Si estende per 3 chilometri a una profondità massima di 70 metri: ecco le prime immagini

«Un gigantesco roseto che si estende a perdita d’occhio». Julian Barbière, della Commissione oceanografica intergovernativa dell’Unesco, ha descritto così la sua nuova scoperta. Al largo di Tahiti, nella Polinesia francese, le acque dell’oceano celano un tesoro naturalistico: una nuova barriera corallina, esplorata lo scorso novembre, durante una serie di spedizioni subacquee organizzate dall’Unesco.
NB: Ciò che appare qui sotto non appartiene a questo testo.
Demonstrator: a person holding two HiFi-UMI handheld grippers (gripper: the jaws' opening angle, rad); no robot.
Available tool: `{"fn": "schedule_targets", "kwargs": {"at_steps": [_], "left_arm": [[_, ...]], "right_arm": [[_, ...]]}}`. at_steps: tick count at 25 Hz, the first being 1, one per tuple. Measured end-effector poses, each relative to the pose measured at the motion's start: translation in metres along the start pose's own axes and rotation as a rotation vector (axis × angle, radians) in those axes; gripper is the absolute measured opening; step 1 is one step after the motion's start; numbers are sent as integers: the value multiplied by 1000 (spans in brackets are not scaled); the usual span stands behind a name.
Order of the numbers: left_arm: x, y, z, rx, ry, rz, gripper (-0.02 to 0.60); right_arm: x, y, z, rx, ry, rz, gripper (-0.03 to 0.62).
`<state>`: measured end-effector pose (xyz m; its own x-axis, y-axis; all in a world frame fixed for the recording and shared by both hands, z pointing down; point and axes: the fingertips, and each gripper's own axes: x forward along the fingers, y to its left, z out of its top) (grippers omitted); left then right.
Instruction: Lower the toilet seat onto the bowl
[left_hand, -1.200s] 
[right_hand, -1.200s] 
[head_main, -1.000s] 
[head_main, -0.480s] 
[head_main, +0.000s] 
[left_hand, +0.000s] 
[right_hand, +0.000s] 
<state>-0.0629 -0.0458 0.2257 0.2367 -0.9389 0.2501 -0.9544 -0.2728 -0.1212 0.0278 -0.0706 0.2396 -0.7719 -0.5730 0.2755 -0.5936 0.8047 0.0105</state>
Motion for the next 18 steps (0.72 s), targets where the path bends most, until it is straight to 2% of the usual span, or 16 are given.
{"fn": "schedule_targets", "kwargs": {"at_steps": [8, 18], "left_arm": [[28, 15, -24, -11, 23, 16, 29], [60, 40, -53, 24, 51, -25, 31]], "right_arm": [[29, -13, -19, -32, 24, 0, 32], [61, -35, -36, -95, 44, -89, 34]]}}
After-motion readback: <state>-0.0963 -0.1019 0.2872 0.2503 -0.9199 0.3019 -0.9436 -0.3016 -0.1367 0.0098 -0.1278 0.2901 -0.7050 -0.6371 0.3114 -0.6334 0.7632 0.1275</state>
Il reef si estende per circa 3 chilometri e si trova a una profondità tra i 30 e i 70 metri. «Un’opera d’arte», ha detto il fotografo subacqueo francese Alexis Rosenfeld, che ha girato le prime immagini durante le sue immersioni. «È magico assistere a giganteschi e splendidi coralli che si estendono a perdita d’occhio». La barriera è composta principalmente da due specie di corallo, si legge su New Scientist: dai 30 ai 45 metri di profondità domina la Porites rus; andando più in profondità, emerge la Pachyseris speciosa. Allo stato attuale solo il 20% del fondale marino è stato mappato, ha detto Barbière, dunque «potrebbero esserci barriere coralline molto più grandi nei nostri oceani».